What needs to be done:
Find and copy each line of the data that includes "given".
——————
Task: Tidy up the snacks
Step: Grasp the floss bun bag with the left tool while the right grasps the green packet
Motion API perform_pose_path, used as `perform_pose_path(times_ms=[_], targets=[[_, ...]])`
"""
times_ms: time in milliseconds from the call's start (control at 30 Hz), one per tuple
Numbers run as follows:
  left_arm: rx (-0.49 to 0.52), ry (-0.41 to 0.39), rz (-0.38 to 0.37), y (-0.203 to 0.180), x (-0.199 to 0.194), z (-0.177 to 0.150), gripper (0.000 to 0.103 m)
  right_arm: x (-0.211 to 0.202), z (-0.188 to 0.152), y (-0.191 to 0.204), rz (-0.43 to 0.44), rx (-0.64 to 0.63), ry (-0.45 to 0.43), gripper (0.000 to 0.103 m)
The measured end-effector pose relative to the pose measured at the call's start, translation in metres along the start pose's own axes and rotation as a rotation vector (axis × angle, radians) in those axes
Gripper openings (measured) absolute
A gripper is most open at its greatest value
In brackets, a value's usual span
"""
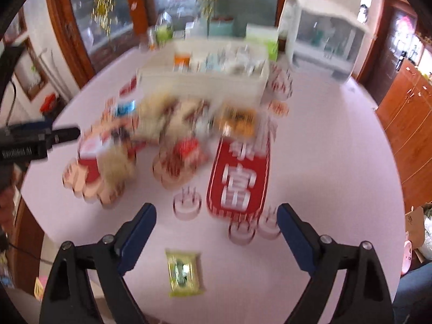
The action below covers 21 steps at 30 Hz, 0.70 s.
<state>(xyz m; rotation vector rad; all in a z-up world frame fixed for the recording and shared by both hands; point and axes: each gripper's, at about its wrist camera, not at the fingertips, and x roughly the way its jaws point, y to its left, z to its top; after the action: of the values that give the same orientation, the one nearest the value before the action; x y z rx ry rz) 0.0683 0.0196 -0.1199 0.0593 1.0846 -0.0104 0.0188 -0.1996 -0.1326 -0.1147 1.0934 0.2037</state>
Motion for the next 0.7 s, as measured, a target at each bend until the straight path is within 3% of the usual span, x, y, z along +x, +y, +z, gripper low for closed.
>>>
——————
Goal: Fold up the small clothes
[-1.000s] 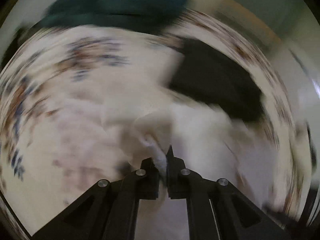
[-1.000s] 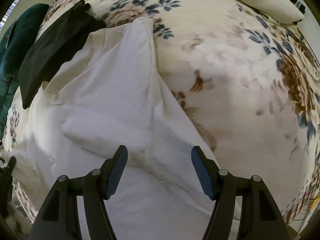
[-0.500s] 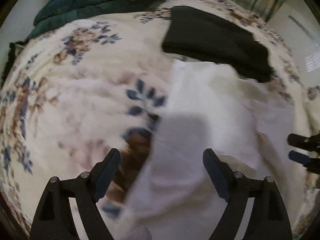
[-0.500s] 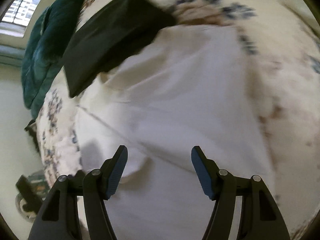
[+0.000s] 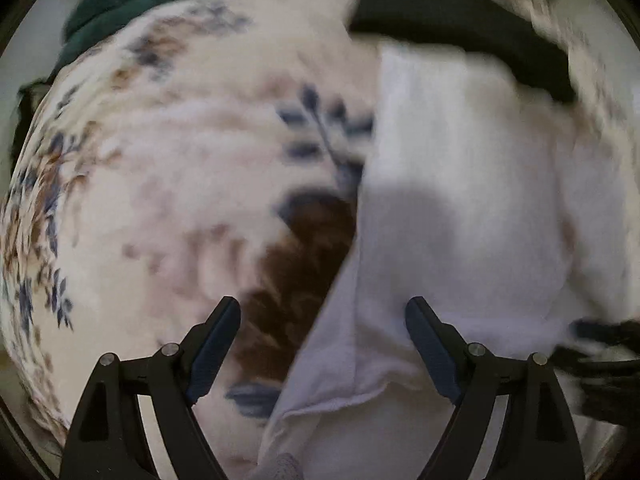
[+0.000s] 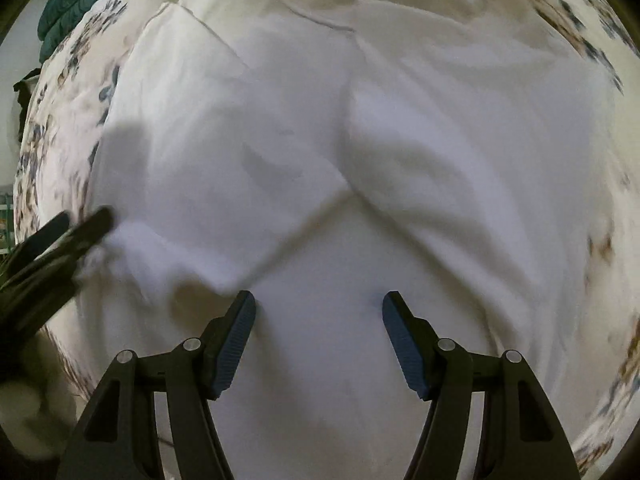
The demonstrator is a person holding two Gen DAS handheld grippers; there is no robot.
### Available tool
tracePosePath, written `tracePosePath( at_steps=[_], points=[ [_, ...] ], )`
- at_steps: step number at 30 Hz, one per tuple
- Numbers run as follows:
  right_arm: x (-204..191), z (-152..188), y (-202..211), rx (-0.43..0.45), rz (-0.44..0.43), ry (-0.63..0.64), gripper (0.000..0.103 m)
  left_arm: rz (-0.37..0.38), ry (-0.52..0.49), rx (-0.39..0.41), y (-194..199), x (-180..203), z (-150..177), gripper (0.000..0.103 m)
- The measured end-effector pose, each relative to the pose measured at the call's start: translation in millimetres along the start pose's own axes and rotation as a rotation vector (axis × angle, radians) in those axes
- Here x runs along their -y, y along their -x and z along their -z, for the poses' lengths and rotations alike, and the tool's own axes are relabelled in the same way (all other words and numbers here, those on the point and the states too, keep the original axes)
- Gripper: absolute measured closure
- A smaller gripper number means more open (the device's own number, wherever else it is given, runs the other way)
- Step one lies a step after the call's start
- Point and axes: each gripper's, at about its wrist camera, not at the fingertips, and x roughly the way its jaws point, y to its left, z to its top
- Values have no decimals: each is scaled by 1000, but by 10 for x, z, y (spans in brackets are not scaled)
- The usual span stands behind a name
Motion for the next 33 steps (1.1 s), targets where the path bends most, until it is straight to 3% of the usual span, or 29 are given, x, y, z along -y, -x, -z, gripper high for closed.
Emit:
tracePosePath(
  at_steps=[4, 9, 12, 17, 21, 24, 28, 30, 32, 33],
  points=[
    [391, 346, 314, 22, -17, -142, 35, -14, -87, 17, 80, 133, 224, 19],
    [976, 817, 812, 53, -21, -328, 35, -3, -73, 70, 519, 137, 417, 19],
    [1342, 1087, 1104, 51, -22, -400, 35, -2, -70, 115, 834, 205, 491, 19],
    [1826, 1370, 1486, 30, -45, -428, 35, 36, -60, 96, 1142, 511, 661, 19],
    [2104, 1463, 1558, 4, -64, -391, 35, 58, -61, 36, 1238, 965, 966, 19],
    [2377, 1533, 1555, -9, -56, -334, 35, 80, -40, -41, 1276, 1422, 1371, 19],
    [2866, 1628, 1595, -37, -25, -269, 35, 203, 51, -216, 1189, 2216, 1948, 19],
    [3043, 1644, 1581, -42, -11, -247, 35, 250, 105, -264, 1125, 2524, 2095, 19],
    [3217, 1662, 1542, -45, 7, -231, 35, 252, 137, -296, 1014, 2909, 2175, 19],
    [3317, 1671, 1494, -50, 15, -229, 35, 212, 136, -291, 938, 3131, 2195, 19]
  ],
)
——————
Task answer:
- A smaller gripper number means more open (the device's own number, wherever else it is given, runs the other way)
Motion for the next 33 steps (1.1 s), targets where the path bends most, until it is straight to 3% of the usual span, or 29 are given, x, y, z along -y, -x, -z, gripper high for closed.

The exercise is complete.